As part of the examination for the course, students are required to read a paper on web security (in pairs) and present it on a seminar towards the end of the course. The goal of this moment is to give a deeper understanding of the concepts discussed in the lecture, both by reading the paper and preparing the presentation, as well as from listening to the other groups' presentations.

You will do this assignment together with the person that you signed up with in Webreg. Note that both students in each group must be present and take equal part in the presentation!

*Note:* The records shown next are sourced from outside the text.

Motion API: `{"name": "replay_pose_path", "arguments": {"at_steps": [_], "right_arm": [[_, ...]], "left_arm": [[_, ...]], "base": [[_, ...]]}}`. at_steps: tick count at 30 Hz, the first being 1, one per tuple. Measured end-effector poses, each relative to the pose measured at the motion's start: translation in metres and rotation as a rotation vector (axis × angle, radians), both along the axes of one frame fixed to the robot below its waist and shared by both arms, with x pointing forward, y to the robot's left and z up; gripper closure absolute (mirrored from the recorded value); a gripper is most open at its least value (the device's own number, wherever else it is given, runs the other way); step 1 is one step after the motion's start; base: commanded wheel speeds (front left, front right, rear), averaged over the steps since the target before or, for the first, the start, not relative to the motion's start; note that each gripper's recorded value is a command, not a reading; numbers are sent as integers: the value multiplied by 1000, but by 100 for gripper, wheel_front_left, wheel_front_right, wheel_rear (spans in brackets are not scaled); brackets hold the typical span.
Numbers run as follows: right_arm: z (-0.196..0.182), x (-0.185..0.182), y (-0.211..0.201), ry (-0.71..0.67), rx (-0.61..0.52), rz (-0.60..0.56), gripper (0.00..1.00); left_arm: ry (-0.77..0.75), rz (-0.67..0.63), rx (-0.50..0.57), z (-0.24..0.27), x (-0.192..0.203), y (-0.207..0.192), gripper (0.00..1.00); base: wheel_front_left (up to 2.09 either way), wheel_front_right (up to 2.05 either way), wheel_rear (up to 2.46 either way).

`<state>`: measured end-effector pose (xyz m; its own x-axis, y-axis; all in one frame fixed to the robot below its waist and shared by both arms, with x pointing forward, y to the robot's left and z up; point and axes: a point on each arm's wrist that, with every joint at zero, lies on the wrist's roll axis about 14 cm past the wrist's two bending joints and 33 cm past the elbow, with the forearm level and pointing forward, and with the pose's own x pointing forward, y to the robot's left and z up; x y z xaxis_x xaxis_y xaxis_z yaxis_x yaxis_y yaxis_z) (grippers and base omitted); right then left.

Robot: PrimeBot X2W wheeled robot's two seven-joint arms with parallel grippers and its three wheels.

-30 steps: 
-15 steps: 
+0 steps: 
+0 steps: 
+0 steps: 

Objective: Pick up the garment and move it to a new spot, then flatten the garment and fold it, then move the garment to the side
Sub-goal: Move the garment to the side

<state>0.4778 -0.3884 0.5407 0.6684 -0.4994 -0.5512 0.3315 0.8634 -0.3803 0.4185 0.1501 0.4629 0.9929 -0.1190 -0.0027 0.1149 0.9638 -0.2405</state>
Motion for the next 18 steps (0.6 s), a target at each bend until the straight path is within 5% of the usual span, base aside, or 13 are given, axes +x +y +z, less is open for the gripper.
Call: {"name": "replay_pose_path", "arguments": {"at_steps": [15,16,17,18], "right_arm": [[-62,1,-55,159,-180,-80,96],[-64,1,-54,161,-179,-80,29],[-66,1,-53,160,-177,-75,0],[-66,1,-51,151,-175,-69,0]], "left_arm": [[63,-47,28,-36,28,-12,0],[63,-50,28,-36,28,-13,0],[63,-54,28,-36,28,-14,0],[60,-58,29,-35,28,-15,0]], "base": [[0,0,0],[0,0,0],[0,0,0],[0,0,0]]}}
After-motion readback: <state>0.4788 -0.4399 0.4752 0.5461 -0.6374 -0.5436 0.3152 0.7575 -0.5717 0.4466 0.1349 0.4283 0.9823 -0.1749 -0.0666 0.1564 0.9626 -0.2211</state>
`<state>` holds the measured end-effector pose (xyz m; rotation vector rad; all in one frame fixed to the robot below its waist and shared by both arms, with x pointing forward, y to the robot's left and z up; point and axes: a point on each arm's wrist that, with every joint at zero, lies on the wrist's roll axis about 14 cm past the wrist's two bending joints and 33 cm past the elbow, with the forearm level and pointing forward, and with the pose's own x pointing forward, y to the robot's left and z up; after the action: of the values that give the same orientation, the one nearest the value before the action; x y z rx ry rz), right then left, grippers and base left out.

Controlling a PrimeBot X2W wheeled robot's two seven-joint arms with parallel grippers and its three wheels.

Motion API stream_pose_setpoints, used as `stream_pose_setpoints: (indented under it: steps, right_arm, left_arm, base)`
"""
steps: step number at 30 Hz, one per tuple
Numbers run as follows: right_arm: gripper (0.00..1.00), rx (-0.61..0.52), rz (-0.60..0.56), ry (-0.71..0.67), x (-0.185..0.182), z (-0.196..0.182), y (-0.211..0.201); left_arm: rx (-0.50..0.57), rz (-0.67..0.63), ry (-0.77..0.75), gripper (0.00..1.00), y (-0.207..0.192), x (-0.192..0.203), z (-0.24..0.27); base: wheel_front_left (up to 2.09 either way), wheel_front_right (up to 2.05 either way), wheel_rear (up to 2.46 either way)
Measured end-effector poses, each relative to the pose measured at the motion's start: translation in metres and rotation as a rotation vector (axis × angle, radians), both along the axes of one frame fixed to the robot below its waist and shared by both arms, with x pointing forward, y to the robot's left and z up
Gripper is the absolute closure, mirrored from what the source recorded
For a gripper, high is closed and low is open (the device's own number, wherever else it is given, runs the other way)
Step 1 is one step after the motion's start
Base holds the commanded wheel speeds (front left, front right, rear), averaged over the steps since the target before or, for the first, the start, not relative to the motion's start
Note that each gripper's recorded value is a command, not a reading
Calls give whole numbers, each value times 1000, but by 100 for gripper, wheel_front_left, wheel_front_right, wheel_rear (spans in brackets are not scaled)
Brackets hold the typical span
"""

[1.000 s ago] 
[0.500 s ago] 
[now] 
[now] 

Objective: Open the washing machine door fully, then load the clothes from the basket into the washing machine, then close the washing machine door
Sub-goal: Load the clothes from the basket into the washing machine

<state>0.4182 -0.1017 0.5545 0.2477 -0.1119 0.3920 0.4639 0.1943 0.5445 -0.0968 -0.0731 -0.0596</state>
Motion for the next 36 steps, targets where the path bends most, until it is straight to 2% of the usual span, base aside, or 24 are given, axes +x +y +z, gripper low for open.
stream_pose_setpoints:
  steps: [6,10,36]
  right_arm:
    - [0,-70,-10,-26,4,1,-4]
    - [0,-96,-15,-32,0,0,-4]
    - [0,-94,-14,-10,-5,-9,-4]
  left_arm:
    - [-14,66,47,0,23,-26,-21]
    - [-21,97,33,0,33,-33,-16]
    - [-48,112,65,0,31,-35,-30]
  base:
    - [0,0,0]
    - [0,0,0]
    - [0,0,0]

Participation during the entire seminar is also mandatory for all students.

The final presentations will be held on December 14:th (see schedule). Presentations will be roughly 10-15 minutes, plus a few minutes for questions. Exact time constraints will be posted later. (Since we typically have a few dropouts during the run of the course, we cannot precisely estimate how many will make it to the final presentations at the start of the course.)

There are also an additional milestone, to allow us to gauge your progress and steer you in the right direction if needed (see list of milestones below).

Requirements for presentation

To ensure high-quality presentations that are informative to the audience, we have defined several requirements. Presentations should address the following topics/questions:

  • What is the goal and purpose of the work? What problem(s) does it aim to solve, or what question(s) does it seek to answer?
  • It is also very important to provide sufficient background to the audience. When preparing your presentation, you should assume that the listeners have the background knowledge given in the web security lecture, but any prerequisite knowledge beyond that needs to be addressed in your presentation.
  • What is the practical significance of the work?
  • What were the results presented in the paper? How well did the proposed technique work, or what were the answers to the questions stated in the paper?
  • You should also critique the work. For example: Were the ideas clearly conveyed? Does the empirical results support claims made in the paper? How big was the contribution of the work, in terms of potentially improving web security?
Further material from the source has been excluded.